An old man in long robes was creeping towards us. He was very white in the face, as if he had suffered a severe wound or a dreadful shock. His dark eyes stared imploringly at us. His garments – musty black, or perhaps a deep shade of brown or grey – were dirty, and the flowing skirt of his robe was torn into tatters down one side. He clutched the remnants to him, perhaps in a pathetic attempt to preserve his modesty and hide his pale and bony legs.
With a soft exclamation, Gurdyman removed his shawl and held it out to the shuffling figure, helping him to wrap it around his narrow hips. He guided the old man to the bench by the wall, encouraging him to sit down. Over his shoulder he said, ‘A restorative for our visitor, I think, Lassair, if you would be so kind.’
I couldn’t take my eyes off the old man.
He was-
‘Lassair?’ Gurdyman prompted. ‘Mercure needs your help.’

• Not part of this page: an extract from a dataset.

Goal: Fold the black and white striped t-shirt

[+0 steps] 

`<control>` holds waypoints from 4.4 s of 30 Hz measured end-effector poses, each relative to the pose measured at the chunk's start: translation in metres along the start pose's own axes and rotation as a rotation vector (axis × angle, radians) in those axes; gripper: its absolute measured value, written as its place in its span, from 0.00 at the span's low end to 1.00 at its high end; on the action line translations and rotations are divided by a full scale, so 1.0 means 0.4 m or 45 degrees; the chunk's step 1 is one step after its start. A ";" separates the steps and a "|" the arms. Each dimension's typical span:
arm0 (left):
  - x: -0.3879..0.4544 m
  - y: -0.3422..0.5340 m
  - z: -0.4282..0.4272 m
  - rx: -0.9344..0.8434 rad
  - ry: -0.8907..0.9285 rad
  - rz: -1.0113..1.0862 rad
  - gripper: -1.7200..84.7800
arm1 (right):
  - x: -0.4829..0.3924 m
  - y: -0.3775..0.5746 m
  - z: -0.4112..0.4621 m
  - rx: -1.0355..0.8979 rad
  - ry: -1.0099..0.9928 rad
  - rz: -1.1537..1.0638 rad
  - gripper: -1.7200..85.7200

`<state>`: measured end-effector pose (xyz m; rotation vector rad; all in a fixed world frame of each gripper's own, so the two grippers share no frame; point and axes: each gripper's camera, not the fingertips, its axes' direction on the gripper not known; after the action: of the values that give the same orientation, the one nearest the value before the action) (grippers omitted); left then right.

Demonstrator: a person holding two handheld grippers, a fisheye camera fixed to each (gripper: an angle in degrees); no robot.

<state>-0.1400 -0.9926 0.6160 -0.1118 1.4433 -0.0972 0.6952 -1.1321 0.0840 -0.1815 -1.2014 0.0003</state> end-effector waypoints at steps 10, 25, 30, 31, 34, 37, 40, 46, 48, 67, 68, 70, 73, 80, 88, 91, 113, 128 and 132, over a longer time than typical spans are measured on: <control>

I hurried inside to the kitchen, lowering the pot of water closer to the fire in the hearth and then quickly mixing honey with pinches of the soothing, calming herbs for a comforting drink. So that was Mercure. Gurdyman had said he was powerful, capable of looking after himself, but he didn’t appear so now. He looked as if he’d just suffered some frightful attack.
It didn’t take much imagination to work out who had attacked him. He was Gurdyman’s friend, and I was in no doubt that he performed the same sort of work. So had Osmund, Morgan and Cat, and all three were dead. And that horrible line of rips in Mercure’s robe could easily have been done by a set of sharp claws.
The water was boiling and I quickly made the drink. Hurrying back out to the court, I handed it to the old man, who thanked me with a nod.
Silence fell. Mercure sipped at his drink, but made no sound. I was just thinking idly that it was unusual for somebody to consume almost boiling liquid without slurping at it when I became aware of a low, soft humming. I was going to make some comment – to ask Gurdyman what it was, to question, perhaps, if it was some strange bird – but then the impulse, and the curiosity, left me. It was a nice sound. I smiled, and the humming intensified. My legs felt weak – what a lot I’d done recently! No wonder I was so weary – and I moved backwards so that I could lean against the wall.
I was looking at one of the late-flowering blooms in the little flower bed, thinking how pretty it was, how intense the colour, when Gurdyman said, his voice oddly strangled, ‘Lassair!’
‘It’s no good, you know, my dear friend.’ Mercure’s voice was like liquid silver, and I thought it was the most beautiful sound I’d ever heard.
‘Lassair!’ Gurdyman’s, by contrast, sounded like the coarse croaking of a hideous bird. ‘You must- aaaah!’ Abruptly his words choked off, and he put both hands to his throat.
Oh, dear. He seemed to be in some sort of distress.
That flower was so pretty!
Somebody else was humming now, in a higher octave. It was quite sweet, and blended well with the deep, powerful vibration now flooding the inner court and bouncing off the walls. With faint surprise I realized the new sound was coming from me.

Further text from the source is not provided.